Matthew's account helps us understand better the meaning of the events. Jesus announced at the start of the drama, ‘My time is near’ (Matthew 26:18). At his Last Supper with his disciples, he explained the sacrificial nature of his death; it was for the ‘forgiveness of sins’ (26:28). At his arrest in Gethsemane, he admitted that twelve legions of angels were his for the asking (26:53); his refusal to resist reflected his own teaching in his Sermon on the Mount (5:39). As he died, his enemies mocked him as ‘Son of God’ (Wisdom 2:13), but we know from the story of his temptations that he will not misuse this intimacy with his Father for his own benefit (Matthew 4:6-7). His divine sonship was proclaimed at the beginning of the gospel (2:15; 3:17) and his disciples recognised it during the ministry (14:33; 16:16). The title on the cross, ‘Jesus, king of the Jews’ was no error, since it was as a child king that the wise men from the East had given him gifts (2:2) and he had entered Jerusalem as a humble king riding on a donkey (21:5-9; Zechariah 9:9).

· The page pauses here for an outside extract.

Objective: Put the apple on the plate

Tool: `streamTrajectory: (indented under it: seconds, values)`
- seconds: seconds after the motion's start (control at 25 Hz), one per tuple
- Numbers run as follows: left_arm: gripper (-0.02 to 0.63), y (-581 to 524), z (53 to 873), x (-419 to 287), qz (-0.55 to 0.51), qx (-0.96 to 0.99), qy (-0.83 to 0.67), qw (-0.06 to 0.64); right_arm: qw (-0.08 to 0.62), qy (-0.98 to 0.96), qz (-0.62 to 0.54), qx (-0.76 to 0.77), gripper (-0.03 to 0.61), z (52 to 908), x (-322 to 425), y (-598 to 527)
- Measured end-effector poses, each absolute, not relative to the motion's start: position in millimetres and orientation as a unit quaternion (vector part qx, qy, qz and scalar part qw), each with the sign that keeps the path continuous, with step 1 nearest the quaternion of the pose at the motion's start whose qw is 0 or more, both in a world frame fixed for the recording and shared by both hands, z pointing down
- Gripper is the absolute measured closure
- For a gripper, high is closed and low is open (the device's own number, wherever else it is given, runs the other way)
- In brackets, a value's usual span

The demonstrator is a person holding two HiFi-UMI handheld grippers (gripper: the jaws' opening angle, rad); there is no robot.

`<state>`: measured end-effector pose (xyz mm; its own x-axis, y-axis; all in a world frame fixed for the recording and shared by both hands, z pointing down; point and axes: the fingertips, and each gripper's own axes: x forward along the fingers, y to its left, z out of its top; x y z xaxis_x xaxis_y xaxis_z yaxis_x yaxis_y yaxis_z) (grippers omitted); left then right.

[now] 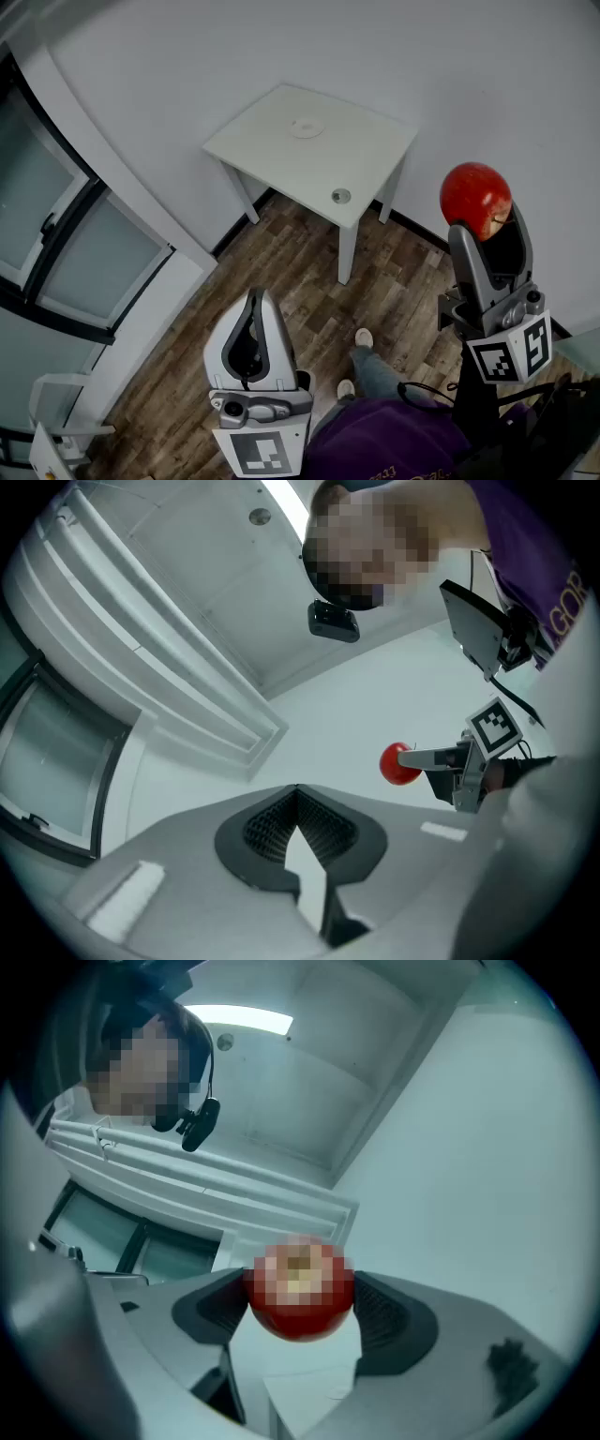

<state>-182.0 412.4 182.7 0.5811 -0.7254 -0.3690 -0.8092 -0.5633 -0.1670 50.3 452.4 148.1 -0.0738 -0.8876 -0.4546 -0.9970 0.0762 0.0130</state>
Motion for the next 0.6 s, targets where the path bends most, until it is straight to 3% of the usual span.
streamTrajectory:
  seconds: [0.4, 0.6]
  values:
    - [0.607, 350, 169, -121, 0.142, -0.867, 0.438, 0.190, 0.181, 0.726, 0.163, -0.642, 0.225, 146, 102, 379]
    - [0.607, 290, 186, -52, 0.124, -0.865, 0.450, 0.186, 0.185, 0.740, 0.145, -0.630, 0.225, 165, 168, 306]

Old Israel might seem to have formally rejected Jesus before Pilate, treating him as an impostor (27:25). But God had forgiven sinful Israel in the past and would do so again (Jeremiah 31:34): we must remember Paul’s words that ‘the gifts and the call of God are irrevocable’ (Romans 11:29). As for other nations, these are symbolised by Pilate's wife who pleaded to her husband for Jesus, ‘that innocent man’ (Matthew 27:19). Finally, the earthquake and resurrection of the just which Matthew alone reports together with the death of Jesus, show that the turning point of the ages, expected in the future, had already come (27:51-53). The world has been created anew (Galatians 6:15).                                                       

Peter Edmonds SJ is a member of the Mount Street Jesuit Community.